The avocado (Persea americana) is a commercially important tree fruit species in the Lauraceae family, otherwise known for the spices cinnamon, bay leaves, and sassafras. It is a vital crop for Mexico, from which almost 50% of all avocado exports originate, valued at about $2.5 billion US dollars.

Although the avocado has an ancient cultivation history in Mexico and Central to South America, its extreme worldwide popularity as an oily, nutty-flavored fruit with highly beneficial nutritional properties dates mainly from the early 20th century.

Cultivated avocados occur in three landraces with possibly independent cultivation origins that reflect their current distribution: the Mexican, Guatemalan, and West Indian varieties.

The principal industrial avocado cultivar is known as Hass, after the grower who first patented it in 1935.
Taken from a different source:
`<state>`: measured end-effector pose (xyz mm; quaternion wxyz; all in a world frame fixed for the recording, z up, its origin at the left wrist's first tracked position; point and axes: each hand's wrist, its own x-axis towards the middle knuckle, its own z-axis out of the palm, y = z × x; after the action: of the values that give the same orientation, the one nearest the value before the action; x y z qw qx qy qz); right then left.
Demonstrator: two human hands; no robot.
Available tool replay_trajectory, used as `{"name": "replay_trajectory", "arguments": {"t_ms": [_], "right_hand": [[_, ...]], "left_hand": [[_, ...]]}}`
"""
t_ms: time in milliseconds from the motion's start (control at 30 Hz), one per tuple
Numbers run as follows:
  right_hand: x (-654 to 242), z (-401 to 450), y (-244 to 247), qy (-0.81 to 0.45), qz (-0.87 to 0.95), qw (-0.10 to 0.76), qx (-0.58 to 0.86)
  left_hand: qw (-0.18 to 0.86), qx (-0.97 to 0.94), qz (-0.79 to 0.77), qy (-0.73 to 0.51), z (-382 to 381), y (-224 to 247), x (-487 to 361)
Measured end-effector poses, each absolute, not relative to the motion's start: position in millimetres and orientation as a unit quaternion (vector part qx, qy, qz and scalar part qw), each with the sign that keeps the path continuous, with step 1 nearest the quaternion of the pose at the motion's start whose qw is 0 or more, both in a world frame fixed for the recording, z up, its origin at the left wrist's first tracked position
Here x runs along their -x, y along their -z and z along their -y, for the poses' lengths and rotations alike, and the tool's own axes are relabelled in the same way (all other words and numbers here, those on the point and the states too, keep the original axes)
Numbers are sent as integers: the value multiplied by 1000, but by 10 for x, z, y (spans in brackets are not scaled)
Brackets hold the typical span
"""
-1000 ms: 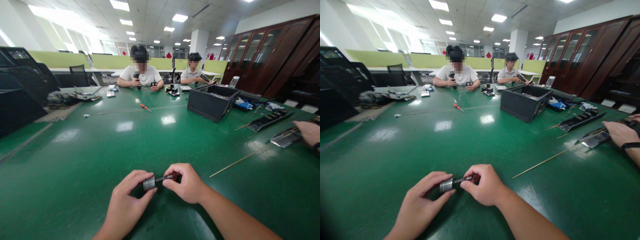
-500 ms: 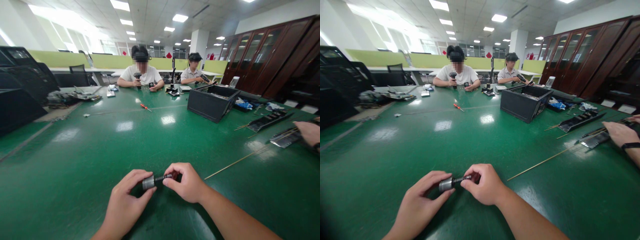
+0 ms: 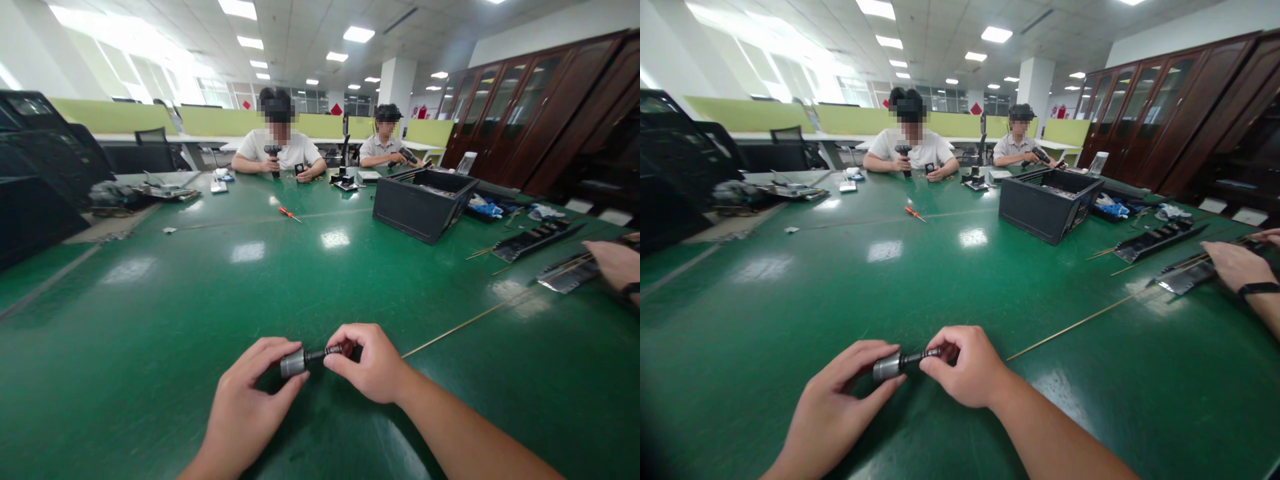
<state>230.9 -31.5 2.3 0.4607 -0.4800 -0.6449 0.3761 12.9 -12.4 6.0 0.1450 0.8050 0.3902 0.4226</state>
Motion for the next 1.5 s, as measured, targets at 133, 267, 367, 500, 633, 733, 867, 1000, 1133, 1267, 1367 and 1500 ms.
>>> {"name": "replay_trajectory", "arguments": {"t_ms": [133, 267, 367, 500, 633, 733, 867, 1000, 1133, 1267, 1367, 1500], "right_hand": [[-2316, 312, -34, -377, 643, 458, 484], [-2314, 312, -39, -380, 639, 458, 487], [-2311, 308, -33, -380, 636, 460, 489], [-2313, 308, -32, -375, 638, 459, 492], [-2323, 309, -39, -372, 640, 460, 490], [-2330, 309, -38, -366, 641, 462, 492], [-2330, 311, -33, -368, 642, 460, 491], [-2324, 313, -38, -368, 639, 460, 495], [-2325, 310, -41, -366, 641, 458, 495], [-2329, 308, -30, -367, 640, 458, 496], [-2329, 304, -25, -366, 640, 459, 495], [-2330, 296, -28, -369, 638, 459, 495]], "left_hand": [[141, -805, -392, -422, 118, -53, -130], [139, -805, -396, -419, 113, -43, -124], [135, -806, -399, -416, 107, -36, -113], [134, -805, -402, -415, 105, -35, -106], [138, -804, -400, -418, 104, -41, -113], [143, -802, -402, -417, 102, -44, -115], [149, -800, -407, -414, 104, -51, -104], [151, -802, -408, -410, 105, -58, -93], [147, -802, -407, -412, 98, -58, -88], [145, -803, -404, -412, 91, -55, -89], [146, -805, -406, -408, 92, -48, -82], [145, -803, -410, -407, 91, -39, -71]]}}
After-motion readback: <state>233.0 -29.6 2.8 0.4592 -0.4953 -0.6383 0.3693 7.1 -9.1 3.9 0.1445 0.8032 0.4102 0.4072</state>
“Avocado is a crop of enormous importance globally, but particularly to Mexico,” said Texas Tech University’s Professor Luis Herrera-Estrella, co-lead author of the study.
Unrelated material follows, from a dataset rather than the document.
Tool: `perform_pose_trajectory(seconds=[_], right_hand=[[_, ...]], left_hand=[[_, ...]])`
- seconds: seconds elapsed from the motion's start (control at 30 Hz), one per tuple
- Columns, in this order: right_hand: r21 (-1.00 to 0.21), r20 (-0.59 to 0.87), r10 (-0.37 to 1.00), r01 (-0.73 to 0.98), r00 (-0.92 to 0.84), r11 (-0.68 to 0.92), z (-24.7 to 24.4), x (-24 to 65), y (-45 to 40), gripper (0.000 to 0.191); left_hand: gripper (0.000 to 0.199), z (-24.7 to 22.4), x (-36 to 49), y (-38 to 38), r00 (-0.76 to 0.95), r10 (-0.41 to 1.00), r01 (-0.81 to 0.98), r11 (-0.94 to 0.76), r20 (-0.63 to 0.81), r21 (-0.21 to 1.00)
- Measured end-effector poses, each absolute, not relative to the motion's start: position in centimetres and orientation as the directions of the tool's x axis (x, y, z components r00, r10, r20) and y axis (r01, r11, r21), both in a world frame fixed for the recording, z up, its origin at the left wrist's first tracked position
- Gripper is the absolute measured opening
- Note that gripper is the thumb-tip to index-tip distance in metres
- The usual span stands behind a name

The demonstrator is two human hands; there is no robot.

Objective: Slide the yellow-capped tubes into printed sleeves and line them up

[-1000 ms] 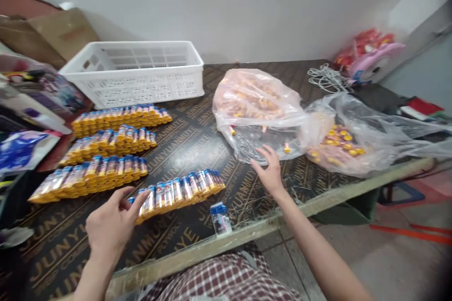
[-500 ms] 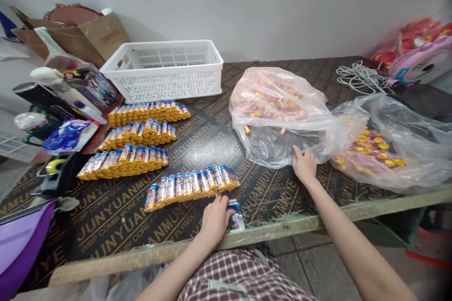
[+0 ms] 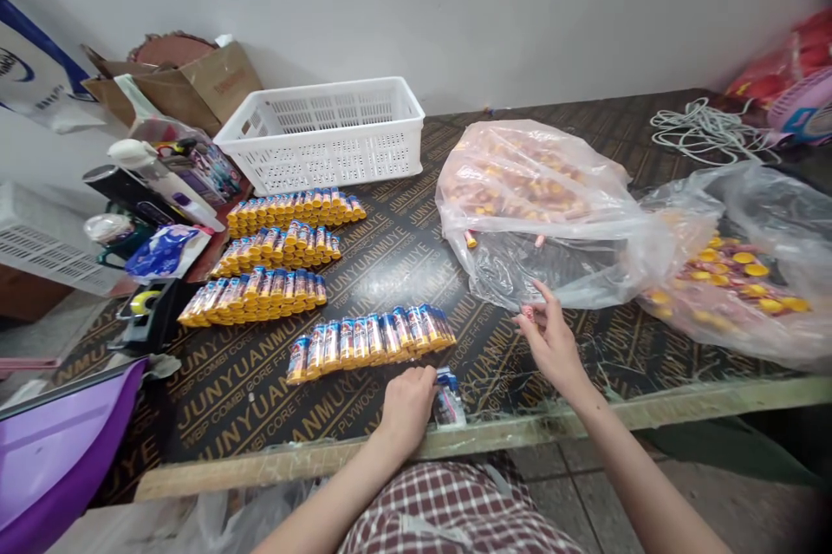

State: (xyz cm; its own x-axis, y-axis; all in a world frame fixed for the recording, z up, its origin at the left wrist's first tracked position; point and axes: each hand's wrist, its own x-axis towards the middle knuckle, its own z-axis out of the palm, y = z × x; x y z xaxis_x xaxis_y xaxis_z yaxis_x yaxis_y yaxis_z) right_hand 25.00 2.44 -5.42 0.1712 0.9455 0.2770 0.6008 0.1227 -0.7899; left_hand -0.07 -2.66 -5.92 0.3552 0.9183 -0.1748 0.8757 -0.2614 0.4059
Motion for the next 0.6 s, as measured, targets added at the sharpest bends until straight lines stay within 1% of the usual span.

“Although most people will have only tasted Hass or a couple of other types, there are a huge number of great avocado varieties in the species’ Mexican center of diversity, but few people will have tried them unless they travel south of the U.S. border.”
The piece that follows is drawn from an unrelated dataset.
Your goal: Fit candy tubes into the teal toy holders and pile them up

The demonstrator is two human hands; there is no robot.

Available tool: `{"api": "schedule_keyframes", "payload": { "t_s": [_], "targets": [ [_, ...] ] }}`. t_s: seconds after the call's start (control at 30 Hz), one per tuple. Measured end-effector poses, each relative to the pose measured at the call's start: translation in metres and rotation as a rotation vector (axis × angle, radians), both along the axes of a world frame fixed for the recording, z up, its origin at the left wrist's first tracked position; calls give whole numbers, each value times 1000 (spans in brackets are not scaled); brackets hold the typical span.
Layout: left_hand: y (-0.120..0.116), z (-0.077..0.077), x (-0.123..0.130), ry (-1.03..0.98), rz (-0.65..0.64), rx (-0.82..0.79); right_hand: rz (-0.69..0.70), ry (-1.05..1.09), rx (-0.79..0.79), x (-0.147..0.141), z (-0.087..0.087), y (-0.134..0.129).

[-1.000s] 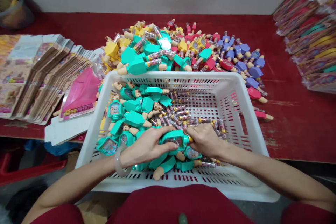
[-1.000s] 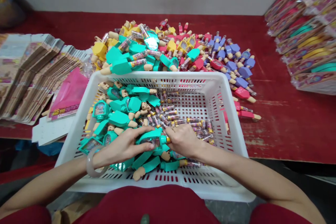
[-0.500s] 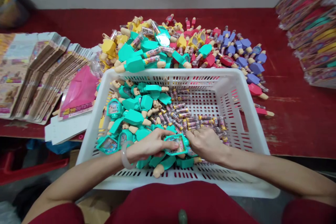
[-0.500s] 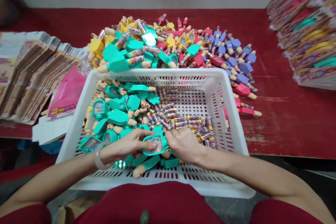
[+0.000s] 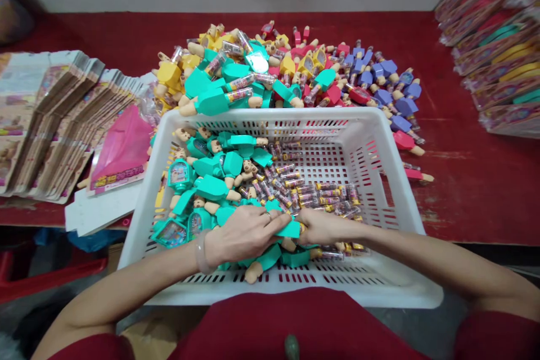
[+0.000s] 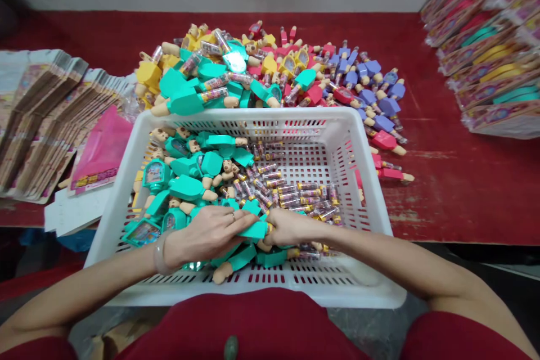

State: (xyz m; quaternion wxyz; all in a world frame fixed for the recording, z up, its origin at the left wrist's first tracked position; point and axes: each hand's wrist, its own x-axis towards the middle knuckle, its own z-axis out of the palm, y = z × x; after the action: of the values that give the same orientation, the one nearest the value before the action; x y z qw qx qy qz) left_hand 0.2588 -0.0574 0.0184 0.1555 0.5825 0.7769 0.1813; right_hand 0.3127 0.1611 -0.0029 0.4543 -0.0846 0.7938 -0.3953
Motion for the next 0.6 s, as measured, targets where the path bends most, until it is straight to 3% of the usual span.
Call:
{"api": "schedule_keyframes", "payload": {
  "t_s": [0.07,0.17,0.2,0.27,0.37,0.43,0.5,0.53,0.6],
  "targets": [
    [-3,-7,0,173,-103,39,-12,-363,-232,-1,-8,3],
    [-5,-13,-7,258,-168,77,42,-626,-344,-7,-15,9],
    [-6,-13,-13,252,-162,75,29,-571,-347,-11,-15,13],
    [-8,-6,-32,238,-55,69,-93,-245,-291,-26,-8,25],
    [-11,25,-82,279,362,108,-356,461,55,-57,4,44],
    [-8,52,-117,349,614,164,-275,658,352,-74,4,49],
    [2,71,-143,445,709,217,-36,622,538,-86,-7,43],
    [10,75,-150,477,724,234,26,599,570,-90,-16,37],
    [29,66,-150,475,703,208,70,573,620,-96,-36,22]
  ]
}}
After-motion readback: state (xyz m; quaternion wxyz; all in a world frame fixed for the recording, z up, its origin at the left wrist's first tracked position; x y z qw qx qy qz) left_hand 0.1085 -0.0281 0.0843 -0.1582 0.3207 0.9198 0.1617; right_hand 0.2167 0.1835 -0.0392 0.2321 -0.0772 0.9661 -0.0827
“These varieties are genetic resources for avocado’s future. We needed to sequence the avocado genome to make the species accessible to modern genomic-assisted breeding efforts.”

The team successfully sequenced and analyzed the nuclear genomes of Mexican and Hass variety avocados, and also resequenced the genomes of Guatemalan and West Indian varieties.

“We study the genomic past of avocado to design the future of this strategic crop for Mexico,” Professor Herrera-Estrella said.

“The long life cycle of avocado makes breeding programs difficult, so genomic tools will make it possible to create faster and more effective breeding programs for the improvement of this increasingly popular fruit.”

The avocado belongs to a relatively small group of plants called magnoliids, which diverged from other flowering plant species about 150 million years ago.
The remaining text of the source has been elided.